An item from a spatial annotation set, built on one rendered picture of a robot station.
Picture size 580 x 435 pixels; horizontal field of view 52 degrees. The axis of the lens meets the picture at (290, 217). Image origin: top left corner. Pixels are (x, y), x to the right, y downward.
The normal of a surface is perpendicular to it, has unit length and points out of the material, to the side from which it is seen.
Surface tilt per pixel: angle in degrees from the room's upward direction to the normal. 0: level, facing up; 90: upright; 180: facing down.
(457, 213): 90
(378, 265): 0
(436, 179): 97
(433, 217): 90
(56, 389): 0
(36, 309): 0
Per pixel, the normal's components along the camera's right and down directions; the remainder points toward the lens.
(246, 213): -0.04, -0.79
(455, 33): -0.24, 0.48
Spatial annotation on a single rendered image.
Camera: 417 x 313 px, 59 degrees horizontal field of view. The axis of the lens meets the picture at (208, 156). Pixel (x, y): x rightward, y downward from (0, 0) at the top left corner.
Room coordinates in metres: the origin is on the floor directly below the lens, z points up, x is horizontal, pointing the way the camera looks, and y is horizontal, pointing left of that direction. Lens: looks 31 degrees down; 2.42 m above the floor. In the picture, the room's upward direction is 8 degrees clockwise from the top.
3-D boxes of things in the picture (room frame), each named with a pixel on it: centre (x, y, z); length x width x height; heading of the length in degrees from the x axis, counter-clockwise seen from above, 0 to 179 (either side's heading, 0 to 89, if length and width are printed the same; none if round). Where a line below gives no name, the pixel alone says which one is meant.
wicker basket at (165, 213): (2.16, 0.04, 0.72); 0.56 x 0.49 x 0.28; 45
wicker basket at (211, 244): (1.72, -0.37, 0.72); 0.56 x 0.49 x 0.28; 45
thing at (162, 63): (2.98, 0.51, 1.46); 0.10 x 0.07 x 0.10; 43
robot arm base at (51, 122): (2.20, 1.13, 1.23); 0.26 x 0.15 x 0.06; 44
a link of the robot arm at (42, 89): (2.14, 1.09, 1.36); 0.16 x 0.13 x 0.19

◆ **Your objective**: Return only the exact lines from the opening of the records through the line that contains "Camera: 417 x", both included.

◆ **Solution for this exercise**:
An item from a spatial annotation set, built on one rendered picture of a robot station.
Picture size 580 x 435 pixels; horizontal field of view 52 degrees. The axis of the lens meets the picture at (290, 217). Image origin: top left corner. Pixels are (x, y), x to the right, y downward.
The normal of a surface is perpendicular to it, has unit length and points out of the material, to the side from which it is seen.
Surface tilt per pixel: angle in degrees from the room's upward direction to the normal. 0: level, facing up; 90: upright; 180: facing down.
(457, 213): 90
(378, 265): 0
(436, 179): 97
(433, 217): 90
(56, 389): 0
(36, 309): 0
Per pixel, the normal's components along the camera's right and down directions; the remainder points toward the lens.
(246, 213): -0.04, -0.79
(455, 33): -0.24, 0.48
Spatial annotation on a single rendered image.
Camera: 417 x 313 px, 59 degrees horizontal field of view. The axis of the lens meets the picture at (208, 156). Pixel (x, y): x rightward, y downward from (0, 0) at the top left corner.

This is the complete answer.